No lo dudé. Ofrecí disculpas cuando me invitaron a ver la lidia de cuatro de toros de Tenexac y respondí que no. Soy de los que piensan que el confinamiento es un deber y que hay que respetarlo a ultranza. No estaríamos como estamos, si la mayoría se hubiera quedado en su casa y sólo salieran los de los servicios imprescindibles. Además, considero que si hacemos concesiones por un gusto, adelante se harán por cualquier cosa. Fue el quiero pero no debo, de nuestra contemporaneidad lo que me llevó a negarme.
Me dijeron que uno de los toros fue maravilloso, superior, completo. Que desde que tomó el capote por primera vez, se vio como acomodaría la cabeza. Que en el caballo peleó con enorme voluntad. Me dijeron que en la lidia de muleta repitió siempre arrastrando el hocico en la arena y “haciendo el avioncito”, que en cada arrancada embestía con largura, que por ello, le perdonaron la vida y lo devolvieron al campo para ponerlo a padrear. Me dijeron que otros dos toros fueron muy buenos y que el restante, sin llegar a más, también tuvo clase.
Esas son las mitificaciones del toreo y sólo lo vieron una decena de espectadores y por supuesto, los toreros. La encastada fiereza, la bravura como un río que sigue el cauce de la muleta y que va a más, siempre a más, y a cada pase, subordinado, pide pelea. Por eso, es que hay que ir a todas.
Hubiera yo aceptado la invitación, pero el “hubiera”, ya se sabe, no existe y eso es lo que hoy desborda la nostalgia. La memoria se sustenta en la imaginación y no es difícil verlo arrancarse imponente, porque guardo el recuerdo de grandes ejemplares de Tenexac. Es el hambre de ver a un toro encastado arrancarse de largo, de entregarse con nobleza, de acometer sin un ápice de bobería y dispuesto a vender muy cara su vida.

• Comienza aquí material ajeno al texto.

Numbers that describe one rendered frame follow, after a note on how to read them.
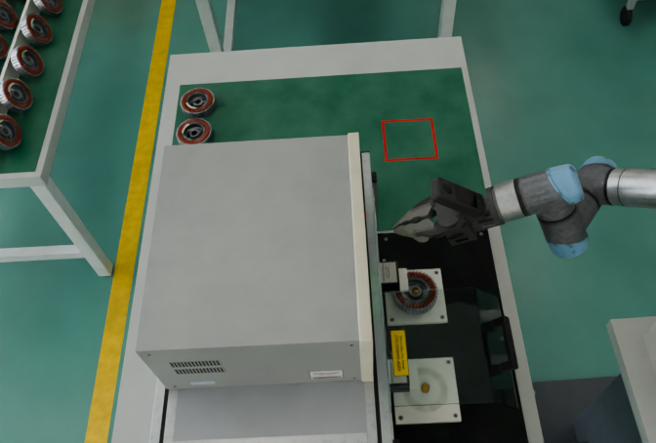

Nos tocó vivir esta pesadilla del virus, que nos ha llevado a perdernos de muchas cosas que nos gustan tanto; sin embargo, en el fondo, sabemos que nos ha ido bien, que seguimos sanos y sobre todo, que continuamos vivos. Aunque eso no quita la impresión de que estamos perdidos en la nada y de que no alcanzamos a vislumbrar como iremos a salir de esta. Hoy, las cosas de siempre están lejanísimas en el tiempo y el espacio.
Cuatro toros de Tenexac sin carteles que los anunciaran, las taquillas cerradas y para mí, una invitación muy especial que no he aceptado. Los tendidos vacíos y diez afortunados, ¡carajo!, pudimos ser once. En mi memoria acometen toros cárdenos de hocico chato y divisa verde, roja y negra. Prontitud, movilidad y fijeza son las columnas angulares de su bravura que no ha desfallecido, son la taurofanía de una fiesta que se está muriendo. Pude haber sumado un toro de bandera más a una colección que guardo con gratitud y cariño en el arcón de mi memoria. Los que amamos las corridas somos un entramado de recuerdos y los toros no son un espectáculo, ni un arte, ni un rito, ni ninguno de esos argumentos retóricos que esgrimimos los aficionados. Los toros son nostalgia.